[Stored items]
[Start of section]
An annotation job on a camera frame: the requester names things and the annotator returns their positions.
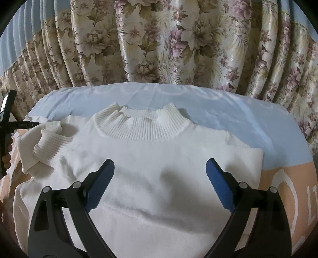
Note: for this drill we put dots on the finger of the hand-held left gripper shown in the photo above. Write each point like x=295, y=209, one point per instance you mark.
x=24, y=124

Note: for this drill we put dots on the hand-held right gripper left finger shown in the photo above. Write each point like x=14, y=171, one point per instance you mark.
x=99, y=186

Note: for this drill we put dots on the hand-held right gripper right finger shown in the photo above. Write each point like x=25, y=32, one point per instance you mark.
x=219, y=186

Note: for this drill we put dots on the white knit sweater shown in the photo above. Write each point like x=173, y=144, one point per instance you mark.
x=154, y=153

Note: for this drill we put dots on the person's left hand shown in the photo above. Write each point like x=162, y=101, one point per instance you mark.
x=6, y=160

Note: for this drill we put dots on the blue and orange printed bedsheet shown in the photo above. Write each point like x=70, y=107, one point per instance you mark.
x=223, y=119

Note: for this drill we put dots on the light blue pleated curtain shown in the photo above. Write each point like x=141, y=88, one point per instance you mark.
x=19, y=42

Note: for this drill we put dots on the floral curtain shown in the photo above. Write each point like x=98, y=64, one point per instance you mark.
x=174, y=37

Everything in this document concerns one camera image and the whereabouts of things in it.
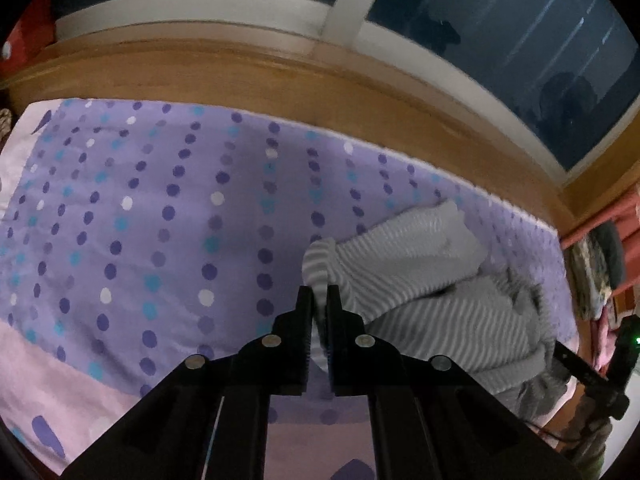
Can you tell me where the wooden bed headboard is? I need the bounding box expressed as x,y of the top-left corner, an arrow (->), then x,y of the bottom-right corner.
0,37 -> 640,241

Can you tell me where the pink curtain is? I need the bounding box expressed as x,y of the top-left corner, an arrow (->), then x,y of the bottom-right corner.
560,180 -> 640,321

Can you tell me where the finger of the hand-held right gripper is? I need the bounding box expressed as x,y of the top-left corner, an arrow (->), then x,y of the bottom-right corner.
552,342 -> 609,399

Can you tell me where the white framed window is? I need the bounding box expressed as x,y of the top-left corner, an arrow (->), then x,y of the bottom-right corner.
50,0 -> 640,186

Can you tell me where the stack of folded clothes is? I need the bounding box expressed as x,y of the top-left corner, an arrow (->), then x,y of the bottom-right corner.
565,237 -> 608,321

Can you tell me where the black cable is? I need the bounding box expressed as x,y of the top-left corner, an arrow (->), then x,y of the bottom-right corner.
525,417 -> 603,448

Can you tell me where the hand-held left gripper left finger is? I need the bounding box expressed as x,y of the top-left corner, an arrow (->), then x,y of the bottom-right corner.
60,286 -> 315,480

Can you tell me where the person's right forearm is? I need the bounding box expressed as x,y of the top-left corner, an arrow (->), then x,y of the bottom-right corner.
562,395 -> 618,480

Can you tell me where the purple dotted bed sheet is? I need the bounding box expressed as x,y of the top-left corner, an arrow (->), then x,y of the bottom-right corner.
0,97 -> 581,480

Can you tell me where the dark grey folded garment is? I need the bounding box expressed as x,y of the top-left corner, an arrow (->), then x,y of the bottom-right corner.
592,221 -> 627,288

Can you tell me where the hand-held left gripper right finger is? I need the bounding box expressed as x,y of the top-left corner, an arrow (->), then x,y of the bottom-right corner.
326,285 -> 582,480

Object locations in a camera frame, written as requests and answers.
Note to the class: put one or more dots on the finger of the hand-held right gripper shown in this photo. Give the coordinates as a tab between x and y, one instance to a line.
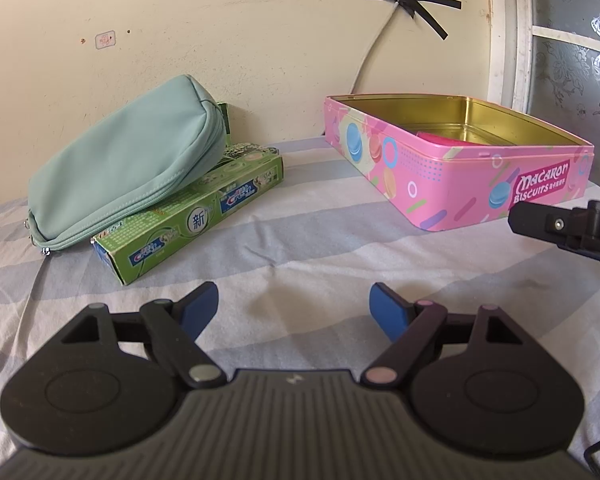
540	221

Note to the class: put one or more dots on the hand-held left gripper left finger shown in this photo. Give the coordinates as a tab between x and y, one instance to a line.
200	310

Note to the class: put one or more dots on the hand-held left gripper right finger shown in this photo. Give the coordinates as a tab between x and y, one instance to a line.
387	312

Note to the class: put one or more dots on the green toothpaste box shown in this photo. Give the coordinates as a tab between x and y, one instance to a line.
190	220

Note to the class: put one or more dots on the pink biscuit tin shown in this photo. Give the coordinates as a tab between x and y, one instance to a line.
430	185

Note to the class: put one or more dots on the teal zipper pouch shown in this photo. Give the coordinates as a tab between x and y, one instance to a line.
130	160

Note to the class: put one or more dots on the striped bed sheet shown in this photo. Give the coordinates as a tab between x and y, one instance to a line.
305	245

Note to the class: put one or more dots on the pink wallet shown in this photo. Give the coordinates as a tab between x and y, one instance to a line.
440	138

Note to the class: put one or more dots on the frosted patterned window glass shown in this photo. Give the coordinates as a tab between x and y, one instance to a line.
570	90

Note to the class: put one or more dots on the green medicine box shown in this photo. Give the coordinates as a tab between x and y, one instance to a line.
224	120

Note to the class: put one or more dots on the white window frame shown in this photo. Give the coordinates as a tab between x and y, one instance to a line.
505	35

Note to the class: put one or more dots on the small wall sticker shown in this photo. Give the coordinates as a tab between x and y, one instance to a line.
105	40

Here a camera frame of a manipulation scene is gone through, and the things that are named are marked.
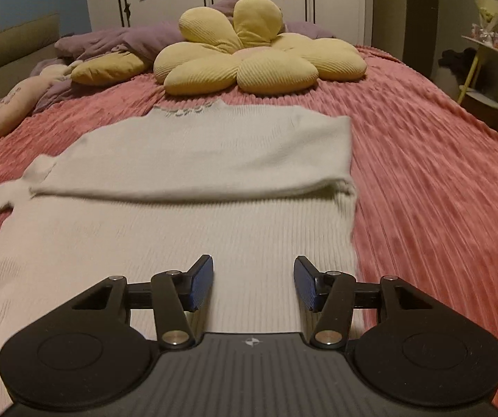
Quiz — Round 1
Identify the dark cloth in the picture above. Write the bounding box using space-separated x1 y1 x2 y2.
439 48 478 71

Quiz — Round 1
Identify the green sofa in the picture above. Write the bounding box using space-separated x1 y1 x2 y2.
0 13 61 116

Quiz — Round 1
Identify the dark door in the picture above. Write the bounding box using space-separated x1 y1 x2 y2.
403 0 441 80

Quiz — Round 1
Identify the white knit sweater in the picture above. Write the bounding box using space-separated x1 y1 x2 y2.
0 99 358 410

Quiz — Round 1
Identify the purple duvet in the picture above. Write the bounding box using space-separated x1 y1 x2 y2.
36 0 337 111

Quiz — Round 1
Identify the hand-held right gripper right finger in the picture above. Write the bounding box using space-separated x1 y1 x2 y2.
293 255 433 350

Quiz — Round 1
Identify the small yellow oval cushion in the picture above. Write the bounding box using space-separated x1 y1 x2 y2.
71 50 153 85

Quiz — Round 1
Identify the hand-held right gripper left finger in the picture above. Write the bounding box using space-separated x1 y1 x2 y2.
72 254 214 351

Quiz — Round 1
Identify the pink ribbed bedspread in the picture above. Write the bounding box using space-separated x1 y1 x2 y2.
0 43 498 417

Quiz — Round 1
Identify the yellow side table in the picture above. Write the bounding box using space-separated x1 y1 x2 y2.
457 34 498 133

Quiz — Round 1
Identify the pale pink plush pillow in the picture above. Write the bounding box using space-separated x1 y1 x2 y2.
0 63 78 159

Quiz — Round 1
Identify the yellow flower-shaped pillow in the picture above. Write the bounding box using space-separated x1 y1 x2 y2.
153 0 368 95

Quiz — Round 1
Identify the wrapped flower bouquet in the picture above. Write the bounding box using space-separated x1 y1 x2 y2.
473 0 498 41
[End of section]
[Start of section]
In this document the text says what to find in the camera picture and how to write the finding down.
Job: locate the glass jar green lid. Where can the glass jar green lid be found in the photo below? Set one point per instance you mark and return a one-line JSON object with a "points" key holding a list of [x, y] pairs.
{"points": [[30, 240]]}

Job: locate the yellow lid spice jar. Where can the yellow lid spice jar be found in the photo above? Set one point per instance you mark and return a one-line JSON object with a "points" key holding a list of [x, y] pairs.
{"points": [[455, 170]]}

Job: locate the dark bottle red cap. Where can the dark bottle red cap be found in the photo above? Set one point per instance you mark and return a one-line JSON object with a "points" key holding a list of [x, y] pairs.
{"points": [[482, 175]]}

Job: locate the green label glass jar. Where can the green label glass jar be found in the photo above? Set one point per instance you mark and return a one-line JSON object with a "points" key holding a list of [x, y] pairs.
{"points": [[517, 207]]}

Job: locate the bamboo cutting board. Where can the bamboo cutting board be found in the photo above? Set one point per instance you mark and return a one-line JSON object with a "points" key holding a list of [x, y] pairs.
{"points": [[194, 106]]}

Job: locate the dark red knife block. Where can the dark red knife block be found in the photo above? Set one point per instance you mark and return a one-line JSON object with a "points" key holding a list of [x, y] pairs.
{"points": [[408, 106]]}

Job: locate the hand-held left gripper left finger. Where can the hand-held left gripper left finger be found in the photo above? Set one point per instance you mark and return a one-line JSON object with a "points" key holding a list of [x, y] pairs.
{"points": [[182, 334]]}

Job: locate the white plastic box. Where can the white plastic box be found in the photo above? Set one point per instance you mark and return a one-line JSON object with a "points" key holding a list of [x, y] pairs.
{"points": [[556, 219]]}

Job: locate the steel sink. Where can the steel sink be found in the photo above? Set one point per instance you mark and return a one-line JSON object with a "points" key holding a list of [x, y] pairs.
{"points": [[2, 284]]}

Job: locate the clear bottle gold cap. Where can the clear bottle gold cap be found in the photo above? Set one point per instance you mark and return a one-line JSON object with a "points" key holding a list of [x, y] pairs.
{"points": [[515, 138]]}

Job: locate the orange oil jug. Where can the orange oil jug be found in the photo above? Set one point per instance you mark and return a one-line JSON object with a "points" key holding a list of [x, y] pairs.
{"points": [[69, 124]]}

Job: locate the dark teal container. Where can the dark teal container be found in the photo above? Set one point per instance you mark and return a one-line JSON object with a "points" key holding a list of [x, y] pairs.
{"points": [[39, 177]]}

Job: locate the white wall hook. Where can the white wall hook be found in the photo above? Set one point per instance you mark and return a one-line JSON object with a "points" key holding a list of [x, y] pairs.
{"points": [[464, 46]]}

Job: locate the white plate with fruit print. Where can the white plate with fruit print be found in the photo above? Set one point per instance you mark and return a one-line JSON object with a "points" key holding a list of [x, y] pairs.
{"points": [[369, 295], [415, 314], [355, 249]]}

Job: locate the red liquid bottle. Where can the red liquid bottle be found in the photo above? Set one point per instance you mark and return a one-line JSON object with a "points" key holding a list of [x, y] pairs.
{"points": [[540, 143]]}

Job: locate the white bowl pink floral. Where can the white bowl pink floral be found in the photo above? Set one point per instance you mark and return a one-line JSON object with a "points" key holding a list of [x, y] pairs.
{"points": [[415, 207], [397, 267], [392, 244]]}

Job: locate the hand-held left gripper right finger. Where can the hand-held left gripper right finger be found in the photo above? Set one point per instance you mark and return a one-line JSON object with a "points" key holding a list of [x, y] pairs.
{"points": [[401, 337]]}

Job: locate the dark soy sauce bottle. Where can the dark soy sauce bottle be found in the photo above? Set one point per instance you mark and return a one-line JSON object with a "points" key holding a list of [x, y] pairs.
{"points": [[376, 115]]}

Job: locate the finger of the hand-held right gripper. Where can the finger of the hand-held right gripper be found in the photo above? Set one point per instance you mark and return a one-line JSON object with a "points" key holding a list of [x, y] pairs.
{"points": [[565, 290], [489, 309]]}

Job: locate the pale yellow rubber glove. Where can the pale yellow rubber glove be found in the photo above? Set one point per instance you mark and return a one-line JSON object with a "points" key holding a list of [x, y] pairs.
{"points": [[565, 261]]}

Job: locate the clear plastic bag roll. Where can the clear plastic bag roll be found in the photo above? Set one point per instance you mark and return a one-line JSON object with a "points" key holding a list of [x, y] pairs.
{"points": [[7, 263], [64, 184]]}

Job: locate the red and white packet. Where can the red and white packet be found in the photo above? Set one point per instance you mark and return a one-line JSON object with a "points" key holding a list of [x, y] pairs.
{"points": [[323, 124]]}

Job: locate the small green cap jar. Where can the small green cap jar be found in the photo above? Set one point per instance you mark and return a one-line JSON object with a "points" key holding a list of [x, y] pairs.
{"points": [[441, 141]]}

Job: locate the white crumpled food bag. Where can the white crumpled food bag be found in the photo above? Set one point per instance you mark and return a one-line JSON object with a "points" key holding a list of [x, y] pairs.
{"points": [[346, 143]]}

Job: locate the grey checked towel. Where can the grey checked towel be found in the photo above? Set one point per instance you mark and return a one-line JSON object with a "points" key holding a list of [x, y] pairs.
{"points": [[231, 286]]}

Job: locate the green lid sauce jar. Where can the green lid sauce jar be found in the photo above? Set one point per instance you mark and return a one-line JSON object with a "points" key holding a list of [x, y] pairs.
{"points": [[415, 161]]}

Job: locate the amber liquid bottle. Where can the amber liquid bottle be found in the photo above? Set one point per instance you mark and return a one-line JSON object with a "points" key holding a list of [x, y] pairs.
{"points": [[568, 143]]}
[End of section]
> **EXERCISE DIRECTIONS**: Whenever a line in the data holds "things", copy that line.

> **OUTPUT FOR THIS EXERCISE**:
An annotation job on a camera frame: the requester names things and the annotator returns their positions.
Everything in this document concerns one camera image and the whereabouts of things in it.
Here a camera frame of a manipulation scene is gone through, and the things that are named are marked.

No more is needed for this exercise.